My previous post walked through the code for implementing a general feedforward neural network program in Python. This post shows the program in action, applied to two classification problems. All of the code for this post is available here.

The first problem is to separate the red from the blue classes in the dataset pictured below. The code for generating and plotting the dataset is here. It’s a simple example but nicely demonstrates the power of neural networks.

Using the program is very simple. First the data needs to be loaded and the neural network initialized.

```
import pickle
%run NeuralNet2.ipynb
train_x = pickle.load( open( "nn_donutballdata_train_x.pkl", "rb" ) )
train_y = pickle.load( open( "nn_donutballdata_train_y.pkl", "rb" ) )
test_x = pickle.load( open( "nn_donutballdata_test_x.pkl", "rb" ) )
test_y = pickle.load( open( "nn_donutballdata_test_y.pkl", "rb" ) )
net = NeuralNet((2,4,1), QuadraticCost, SigmoidActivation,
SigmoidActivation)
net.initialize_variables()
```

A brief aside about formatting data to use with this program. Any training or test data needs to be arranged as a 2D numpy matrix of floating point numbers of size *m x n* where *m* is the number of examples and *n* is the number of features (for input data) or labels (for output data). So in this example, in *train_x* and *test_x*, each column represents a feature and each row represents a single example. *train_y* and *test_y* are vectors in which each element represents the class of the corresponding example with a value of 1 for the positive class, 0 for the negative class. *train_x* is *1400 x 2* since there are two input features, the *x* and *y* coordinates of the data, and *1400* training examples. *train_y* is *1400 x 1* since there is one output label of interest. There are 372 examples reserved for the test set.

The last two lines are where all the work happens. First, a three layer neural network is initialized, with one input layer of 2 nodes, one for each input feature, one hidden layer of 4 nodes, and one output layer with 1 node, since we are interested in predicting the probability of a datapoint belonging to the positive class. The cost function the network is minimizing is the Quadratic Cost. The activation function in the hidden layer is the Sigmoid (2nd to last parameter, this sets the activation function for all hidden layers), as is the activation function in the output layer (last parameter). Then the last line initializes all of the network’s variables, the weights and the biases.
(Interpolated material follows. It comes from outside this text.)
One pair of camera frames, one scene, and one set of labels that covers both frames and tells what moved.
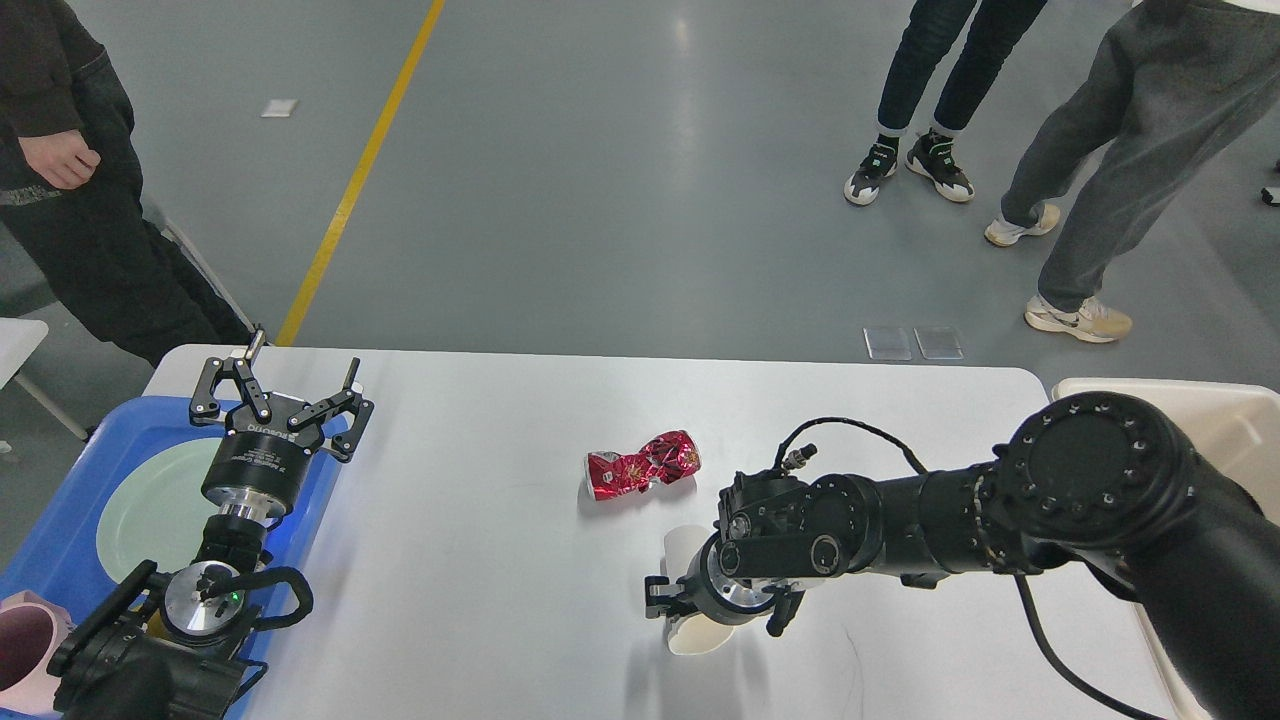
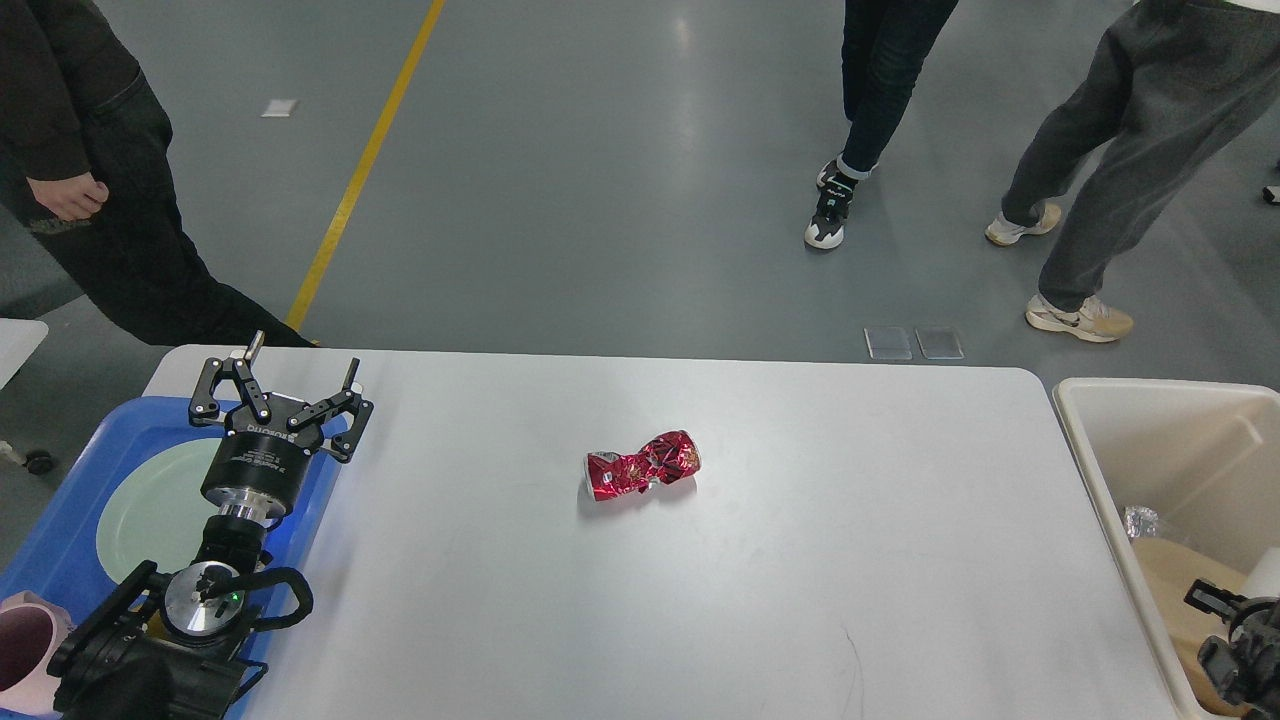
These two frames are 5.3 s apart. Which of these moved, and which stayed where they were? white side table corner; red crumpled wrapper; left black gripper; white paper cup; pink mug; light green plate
Moved: white paper cup
Stayed: red crumpled wrapper; pink mug; white side table corner; left black gripper; light green plate
All that is needed now is to set the hyper-parameters and call the SGD function which trains the network through stochastic gradient descent.

```
learning_rate = 0.1
batch_size = 10
lmda = 0
epochs = 1001
reporting_rate = 200
training_cost, valid_cost = net.SGD(train_x, train_y,
test_x, test_y,
learning_rate,
epochs,
reporting_rate,
lmda,
batch_size)
```

The figure below plots the network’s performance as training progresses. All of the dots in the inner ball should be colored red, and all of the dots in the outer ball should be colored blue.

To begin with the network does not do very well and all of the dots are blue. However, after 960 epochs, the network achieves 100% accuracy on both the training and test dataset. Since a boundary exists which cleanly separates the two classes by design, this is to be expected.

Interestingly, not much happens for the first 300 epochs. Then by the 480th epoch the cost has dropped significantly and the accuracy has jumped up to approximately 80%. After that, accuracy sticks at around 80% for the next 300 or so epochs. However plotting the dataset reveals that quite a lot is changing behind the scenes. The images of epochs 480 and 640 show that during this time the decision boundary has shifted from a cone to a band. Finally, the accuracy jumps to 100% accuracy by the 800th epoch, and the decision boundary has converged on the correct one, a circle.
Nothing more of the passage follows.